A cynic might argue that resort to pre-Code practice allows a judge to disregard reasonably clear Code text whenever he doesn't like the result. After all, in this case, the Bankruptcy Code provision of 11 U.S.C. Sec. 502(b)(1) said that Make Whole Amounts are not allowed while 11 U.S.C. Sec. 726(a)(5) set the interest rate for a solvent estate at the federal judgment rate. Judge Oldham thought this was a clear repudiation of the pre-Code practice. His colleagues in the majority, Judges Elrod and Jolly, thought otherwise. In support of her historical approach, Judge Elrod, writing for the majority appealed to Antonin Scalia, who offered supporting words in a book he wrote on statutory interpretation who said “the good textualist is not a literalist”. As long as the Supreme Court allows resort to pre-Code practice, clever lawyers faced with inconvenient text will do well to crack open Blackstone's Commentaries and look for a different result.

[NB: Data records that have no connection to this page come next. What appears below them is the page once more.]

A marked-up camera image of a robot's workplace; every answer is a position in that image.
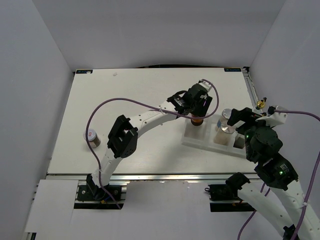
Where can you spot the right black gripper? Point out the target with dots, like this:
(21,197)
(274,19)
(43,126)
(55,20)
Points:
(245,115)

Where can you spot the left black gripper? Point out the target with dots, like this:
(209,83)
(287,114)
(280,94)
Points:
(201,111)

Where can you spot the red lid sauce jar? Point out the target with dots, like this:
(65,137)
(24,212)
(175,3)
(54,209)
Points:
(196,122)

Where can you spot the blue label silver cap shaker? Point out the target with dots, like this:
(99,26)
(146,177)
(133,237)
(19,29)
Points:
(222,123)

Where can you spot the clear glass bottle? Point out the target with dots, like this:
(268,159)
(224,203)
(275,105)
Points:
(260,104)

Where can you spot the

The final take-away is that judges are not slaves to the ideology of the President who appointed them, especially when dealing with cases that are technical and apolitical. In this case, Judge Jennifer Elrod, appointed by President George W. Bush, and Judge Grady Jolly, appointed by President Ronald Reagan, ruled in favor of the creditors in their quest for payment of their full interest. Judge Andrew Oldham, appointed by President Trump, took the opposite position. Three judges appointed by Republican Presidents disagreed on how the law should be applied in this particular case.
1 comment:
As always a helpful clear analysis of the decision. I am with Judge Oldham on this. The provision for interest at the federal judgment rate was a clear departure from pre-Code practice, and its rooted in a policy that pervades the 1978 Code -- equality of treatment for similarly situated creditor constituencies (with some exceptions, of course).
In this case, the debtor's assets were sufficient to satisfy all the contractual interest claims. But suppose those assets are only able to satisfy 80% of those claims? Won't the high interest claimants benefit at the expense of the lower interest claimants? The decision offers no guidance on that possibility.
Granted, using the federal judgment rate means that the excess then goes to the debtor's owners, but how is that different from the way any ordinary judgment works? Post-judgment interest normally runs on such claims at a set rate, regardless of the contract, because the judgment stops the clock on the claim and replaces the contract with a judgment. As a practical matter, that is also what bankruptcy does -- it matures the claim and converts it into a "judgment" -- an allowed claim against the estate.